WHAT THE EXERCISE ASKS: Nothing may be left out of the listing below but its images; repeat the rest exactly.

DATASET EXCERPT:
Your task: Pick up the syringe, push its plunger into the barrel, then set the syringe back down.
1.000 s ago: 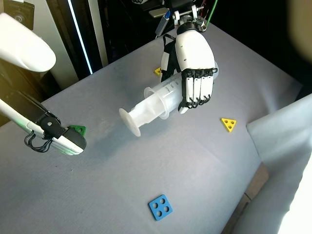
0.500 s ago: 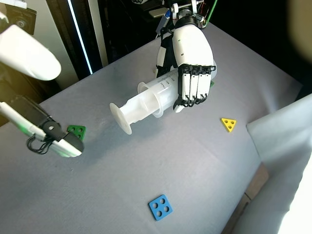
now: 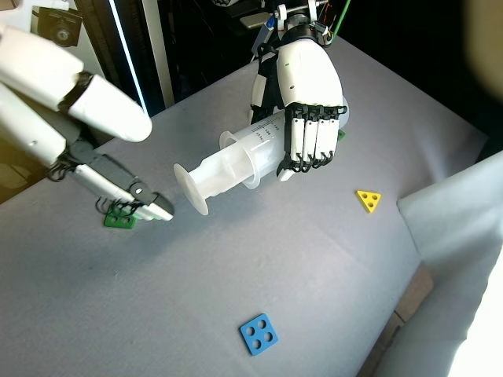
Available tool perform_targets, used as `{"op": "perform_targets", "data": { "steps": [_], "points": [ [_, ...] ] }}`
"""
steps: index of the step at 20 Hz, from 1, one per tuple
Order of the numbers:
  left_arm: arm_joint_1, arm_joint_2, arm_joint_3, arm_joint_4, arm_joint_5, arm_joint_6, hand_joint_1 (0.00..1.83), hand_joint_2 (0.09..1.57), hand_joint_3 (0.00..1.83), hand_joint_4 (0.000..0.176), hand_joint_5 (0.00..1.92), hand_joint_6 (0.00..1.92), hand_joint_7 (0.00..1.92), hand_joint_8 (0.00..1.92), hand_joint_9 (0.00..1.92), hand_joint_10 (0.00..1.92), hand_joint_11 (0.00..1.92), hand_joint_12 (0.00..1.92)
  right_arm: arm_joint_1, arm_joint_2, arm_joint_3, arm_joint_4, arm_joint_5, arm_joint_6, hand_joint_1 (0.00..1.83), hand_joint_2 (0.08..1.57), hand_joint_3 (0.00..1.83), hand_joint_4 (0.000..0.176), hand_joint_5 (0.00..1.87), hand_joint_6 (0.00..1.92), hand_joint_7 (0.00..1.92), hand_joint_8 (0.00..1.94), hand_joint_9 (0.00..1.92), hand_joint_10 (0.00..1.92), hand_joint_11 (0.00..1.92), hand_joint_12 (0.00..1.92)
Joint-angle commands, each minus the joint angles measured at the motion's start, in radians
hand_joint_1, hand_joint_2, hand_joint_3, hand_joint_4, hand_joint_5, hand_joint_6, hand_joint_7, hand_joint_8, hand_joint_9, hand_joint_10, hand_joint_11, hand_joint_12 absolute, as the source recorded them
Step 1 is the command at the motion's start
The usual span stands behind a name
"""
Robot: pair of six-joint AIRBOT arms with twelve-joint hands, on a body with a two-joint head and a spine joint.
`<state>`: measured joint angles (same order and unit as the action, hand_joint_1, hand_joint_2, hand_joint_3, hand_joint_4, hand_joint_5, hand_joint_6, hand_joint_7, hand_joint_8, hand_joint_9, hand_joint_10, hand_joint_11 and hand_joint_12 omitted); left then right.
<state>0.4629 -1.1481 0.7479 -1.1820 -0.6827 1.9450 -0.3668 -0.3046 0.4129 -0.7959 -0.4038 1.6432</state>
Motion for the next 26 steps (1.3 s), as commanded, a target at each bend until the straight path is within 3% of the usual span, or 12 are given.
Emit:
{"op": "perform_targets", "data": {
  "steps": [1,10,14,17,22,26],
  "points": [
    [-0.021,0.003,0.002,0.074,-0.049,-0.002,1.31,1.31,0.00,0.000,0.47,1.56,0.67,1.53,0.61,1.69,0.43,1.54,0.009,-0.007,0.002,-0.011,0.055,0.007,0.00,1.43,0.00,0.000,0.11,0.01,0.08,0.00,0.03,0.00,0.01,0.01],
    [-0.025,0.004,0.002,0.076,-0.047,0.001,1.30,1.33,0.00,0.000,0.45,1.61,0.66,1.57,0.57,1.72,0.40,1.58,0.019,-0.120,0.048,0.058,0.055,-0.013,0.00,1.42,0.00,0.000,0.12,0.01,0.10,0.01,0.06,0.01,0.01,0.03],
    [-0.025,0.004,0.002,0.076,-0.047,0.003,1.31,1.32,0.00,0.000,0.48,1.53,0.67,1.58,0.57,1.71,0.42,1.55,0.052,-0.138,0.047,0.058,0.081,-0.050,0.00,1.42,0.00,0.000,0.13,0.00,0.10,0.00,0.06,0.01,0.00,0.09],
    [-0.028,0.004,0.001,0.076,-0.047,0.003,1.30,1.33,0.00,0.000,0.45,1.61,0.66,1.56,0.58,1.71,0.43,1.55,0.061,-0.160,0.047,0.058,0.081,-0.051,0.00,1.42,0.00,0.000,0.12,0.01,0.08,0.01,0.04,0.01,0.00,0.00],
    [-0.030,0.004,0.001,0.076,-0.047,0.004,1.31,1.32,0.00,0.000,0.46,1.57,0.66,1.58,0.59,1.69,0.43,1.55,0.071,-0.197,0.047,0.077,0.081,-0.055,0.00,1.42,0.00,0.000,0.11,0.00,0.08,0.00,0.03,0.00,0.00,0.00],
    [-0.030,0.004,0.001,0.076,-0.047,0.004,1.31,1.31,0.00,0.000,0.48,1.55,0.67,1.54,0.61,1.68,0.45,1.51,0.094,-0.219,0.047,0.123,0.089,-0.118,0.00,1.42,0.00,0.000,0.12,0.00,0.09,0.00,0.04,0.01,0.00,0.00]
  ]
}}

EXERCISE ANSWER:
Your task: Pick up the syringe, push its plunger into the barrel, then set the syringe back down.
1.000 s ago: 
0.500 s ago: 
now: 
Available tool perform_targets, used as `{"op": "perform_targets", "data": { "steps": [_], "points": [ [_, ...] ] }}`
"""
steps: index of the step at 20 Hz, from 1, one per tuple
Order of the numbers:
  left_arm: arm_joint_1, arm_joint_2, arm_joint_3, arm_joint_4, arm_joint_5, arm_joint_6, hand_joint_1 (0.00..1.83), hand_joint_2 (0.09..1.57), hand_joint_3 (0.00..1.83), hand_joint_4 (0.000..0.176), hand_joint_5 (0.00..1.92), hand_joint_6 (0.00..1.92), hand_joint_7 (0.00..1.92), hand_joint_8 (0.00..1.92), hand_joint_9 (0.00..1.92), hand_joint_10 (0.00..1.92), hand_joint_11 (0.00..1.92), hand_joint_12 (0.00..1.92)
  right_arm: arm_joint_1, arm_joint_2, arm_joint_3, arm_joint_4, arm_joint_5, arm_joint_6, hand_joint_1 (0.00..1.83), hand_joint_2 (0.08..1.57), hand_joint_3 (0.00..1.83), hand_joint_4 (0.000..0.176), hand_joint_5 (0.00..1.87), hand_joint_6 (0.00..1.92), hand_joint_7 (0.00..1.92), hand_joint_8 (0.00..1.94), hand_joint_9 (0.00..1.92), hand_joint_10 (0.00..1.92), hand_joint_11 (0.00..1.92), hand_joint_12 (0.00..1.92)
Joint-angle commands, each minus the joint angles measured at the motion's start, in radians
hand_joint_1, hand_joint_2, hand_joint_3, hand_joint_4, hand_joint_5, hand_joint_6, hand_joint_7, hand_joint_8, hand_joint_9, hand_joint_10, hand_joint_11, hand_joint_12 absolute, as the source recorded them
Step 1 is the command at the motion's start
The usual span stands behind a name
"""
Robot: pair of six-joint AIRBOT arms with twelve-joint hands, on a body with a two-joint head and a spine joint.
`<state>`: measured joint angles (same order and unit as the action, hand_joint_1, hand_joint_2, hand_joint_3, hand_joint_4, hand_joint_5, hand_joint_6, hand_joint_7, hand_joint_8, hand_joint_9, hand_joint_10, hand_joint_11 and hand_joint_12 omitted); left then right.
<state>0.4629 -1.1481 0.7479 -1.1820 -0.6827 1.9450 -0.3668 -0.3046 0.4129 -0.7959 -0.4038 1.6432</state>
Motion for the next 26 steps (1.3 s), as commanded, a target at each bend until the straight path is within 3% of the usual span, or 12 are given.
Emit:
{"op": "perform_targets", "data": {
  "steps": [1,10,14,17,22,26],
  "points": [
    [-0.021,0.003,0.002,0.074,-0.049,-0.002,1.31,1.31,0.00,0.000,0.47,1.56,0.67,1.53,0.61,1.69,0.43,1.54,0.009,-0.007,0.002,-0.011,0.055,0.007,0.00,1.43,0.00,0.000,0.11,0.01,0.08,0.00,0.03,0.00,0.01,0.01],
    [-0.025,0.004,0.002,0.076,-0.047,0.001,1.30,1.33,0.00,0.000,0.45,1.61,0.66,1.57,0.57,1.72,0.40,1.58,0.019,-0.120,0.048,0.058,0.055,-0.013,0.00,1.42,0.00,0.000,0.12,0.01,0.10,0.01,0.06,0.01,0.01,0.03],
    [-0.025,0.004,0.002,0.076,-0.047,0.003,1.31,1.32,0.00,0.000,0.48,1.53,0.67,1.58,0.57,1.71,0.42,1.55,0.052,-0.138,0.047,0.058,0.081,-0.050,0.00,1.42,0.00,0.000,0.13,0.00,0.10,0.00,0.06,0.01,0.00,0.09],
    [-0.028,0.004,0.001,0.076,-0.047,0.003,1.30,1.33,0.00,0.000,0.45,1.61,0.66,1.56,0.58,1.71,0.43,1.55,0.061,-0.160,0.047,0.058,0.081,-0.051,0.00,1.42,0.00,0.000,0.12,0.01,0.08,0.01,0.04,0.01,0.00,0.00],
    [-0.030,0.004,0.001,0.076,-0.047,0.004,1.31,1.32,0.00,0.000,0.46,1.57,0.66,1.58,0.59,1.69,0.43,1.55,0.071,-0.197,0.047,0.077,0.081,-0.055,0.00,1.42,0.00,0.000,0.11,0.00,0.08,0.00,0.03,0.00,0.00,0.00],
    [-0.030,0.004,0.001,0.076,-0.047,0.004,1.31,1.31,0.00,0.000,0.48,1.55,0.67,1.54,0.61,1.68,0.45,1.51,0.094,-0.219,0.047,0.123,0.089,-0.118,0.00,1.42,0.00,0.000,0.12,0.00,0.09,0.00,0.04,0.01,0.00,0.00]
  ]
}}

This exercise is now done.